▸ Prompt: Repeat the entries below exactly and in full.
*** Opening Raw data ***
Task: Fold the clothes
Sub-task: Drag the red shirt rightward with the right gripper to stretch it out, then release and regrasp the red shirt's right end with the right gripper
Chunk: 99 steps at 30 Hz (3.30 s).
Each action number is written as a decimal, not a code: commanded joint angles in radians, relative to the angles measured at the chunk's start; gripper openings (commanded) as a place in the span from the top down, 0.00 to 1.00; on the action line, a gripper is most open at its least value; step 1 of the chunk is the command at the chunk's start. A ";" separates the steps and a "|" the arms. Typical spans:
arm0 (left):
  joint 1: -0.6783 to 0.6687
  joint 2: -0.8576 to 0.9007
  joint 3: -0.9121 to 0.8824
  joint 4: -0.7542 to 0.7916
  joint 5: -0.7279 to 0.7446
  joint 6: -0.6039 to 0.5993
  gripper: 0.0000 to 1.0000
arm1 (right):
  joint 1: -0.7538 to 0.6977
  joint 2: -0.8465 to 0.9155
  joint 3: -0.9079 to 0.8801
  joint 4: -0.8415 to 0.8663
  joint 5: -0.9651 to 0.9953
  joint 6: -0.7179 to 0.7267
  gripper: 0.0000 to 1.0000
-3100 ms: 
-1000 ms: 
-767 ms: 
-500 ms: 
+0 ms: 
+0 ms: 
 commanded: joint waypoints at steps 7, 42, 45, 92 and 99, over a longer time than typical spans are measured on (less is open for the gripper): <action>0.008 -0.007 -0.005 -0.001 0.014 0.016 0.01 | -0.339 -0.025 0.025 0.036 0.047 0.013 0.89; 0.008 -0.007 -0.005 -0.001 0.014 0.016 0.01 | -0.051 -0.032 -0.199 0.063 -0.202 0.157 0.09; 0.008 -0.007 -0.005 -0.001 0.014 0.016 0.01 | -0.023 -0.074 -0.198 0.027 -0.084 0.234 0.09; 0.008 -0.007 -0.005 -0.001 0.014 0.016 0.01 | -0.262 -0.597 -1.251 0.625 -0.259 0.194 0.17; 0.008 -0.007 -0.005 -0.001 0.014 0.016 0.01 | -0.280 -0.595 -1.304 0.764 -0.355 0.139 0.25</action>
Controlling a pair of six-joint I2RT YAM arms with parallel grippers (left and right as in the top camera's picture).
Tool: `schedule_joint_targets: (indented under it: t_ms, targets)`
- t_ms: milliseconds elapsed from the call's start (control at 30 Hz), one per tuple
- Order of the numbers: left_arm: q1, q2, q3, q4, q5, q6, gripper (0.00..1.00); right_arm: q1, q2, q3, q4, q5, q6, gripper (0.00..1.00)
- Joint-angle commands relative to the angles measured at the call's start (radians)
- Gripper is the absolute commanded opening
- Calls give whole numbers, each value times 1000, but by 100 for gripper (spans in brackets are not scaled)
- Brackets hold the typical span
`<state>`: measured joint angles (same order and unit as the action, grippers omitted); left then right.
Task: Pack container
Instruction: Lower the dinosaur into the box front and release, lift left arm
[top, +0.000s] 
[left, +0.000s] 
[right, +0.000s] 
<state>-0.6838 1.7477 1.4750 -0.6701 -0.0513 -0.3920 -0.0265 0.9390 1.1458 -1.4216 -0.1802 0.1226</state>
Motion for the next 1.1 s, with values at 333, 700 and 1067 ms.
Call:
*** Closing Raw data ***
▸ Result for this exercise:
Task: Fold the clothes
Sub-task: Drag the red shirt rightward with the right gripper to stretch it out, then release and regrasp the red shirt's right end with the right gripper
Chunk: 99 steps at 30 Hz (3.30 s).
Each action number is written as a decimal, not a code: commanded joint angles in radians, relative to the angles measured at the chunk's start; gripper openings (commanded) as a place in the span from the top down, 0.00 to 1.00; on the action line, a gripper is most open at its least value; step 1 of the chunk is the command at the chunk's start. A ";" separates the steps and a "|" the arms. Typical spans:
arm0 (left):
  joint 1: -0.6783 to 0.6687
  joint 2: -0.8576 to 0.9007
  joint 3: -0.9121 to 0.8824
  joint 4: -0.7542 to 0.7916
  joint 5: -0.7279 to 0.7446
  joint 6: -0.6039 to 0.5993
  gripper: 0.0000 to 1.0000
arm1 (right):
  joint 1: -0.7538 to 0.6977
  joint 2: -0.8465 to 0.9155
  joint 3: -0.9079 to 0.8801
  joint 4: -0.8415 to 0.8663
  joint 5: -0.9651 to 0.9953
  joint 6: -0.7179 to 0.7267
  gripper: 0.0000 to 1.0000
-3100 ms: 
-1000 ms: 
-767 ms: 
-500 ms: 
+0 ms: 
+0 ms: 
 commanded: joint waypoints at steps 7, 42, 45, 92 and 99, over a longer time than typical spans are measured on (less is open for the gripper): <action>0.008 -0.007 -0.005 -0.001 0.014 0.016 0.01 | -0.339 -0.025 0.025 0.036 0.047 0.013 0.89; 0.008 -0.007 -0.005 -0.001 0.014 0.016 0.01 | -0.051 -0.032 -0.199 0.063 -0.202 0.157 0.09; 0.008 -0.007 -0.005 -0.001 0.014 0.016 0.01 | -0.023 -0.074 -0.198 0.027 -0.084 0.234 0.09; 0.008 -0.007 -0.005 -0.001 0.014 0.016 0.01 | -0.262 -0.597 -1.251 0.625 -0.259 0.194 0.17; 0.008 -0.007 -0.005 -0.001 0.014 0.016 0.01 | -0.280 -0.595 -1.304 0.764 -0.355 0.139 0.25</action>
Controlling a pair of six-joint I2RT YAM arms with parallel grippers (left and right as in the top camera's picture).
Tool: `schedule_joint_targets: (indented under it: t_ms, targets)`
- t_ms: milliseconds elapsed from the call's start (control at 30 Hz), one per tuple
- Order of the numbers: left_arm: q1, q2, q3, q4, q5, q6, gripper (0.00..1.00); right_arm: q1, q2, q3, q4, q5, q6, gripper (0.00..1.00)
- Joint-angle commands relative to the angles measured at the call's start (radians)
- Gripper is the absolute commanded opening
- Calls give whole numbers, each value times 1000, but by 100 for gripper (spans in brackets are not scaled)
- Brackets hold the typical span
`<state>`: measured joint angles (same order and unit as the action, grippers omitted); left then right.
Task: Pack container
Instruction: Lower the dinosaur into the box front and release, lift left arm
[top, +0.000s] 
[left, +0.000s] 
[right, +0.000s] 
<state>-0.6838 1.7477 1.4750 -0.6701 -0.0513 -0.3920 -0.0265 0.9390 1.1458 -1.4216 -0.1802 0.1226</state>
Motion for the next 1.1 s, with values at 333, 700 and 1067 ms.
Call:

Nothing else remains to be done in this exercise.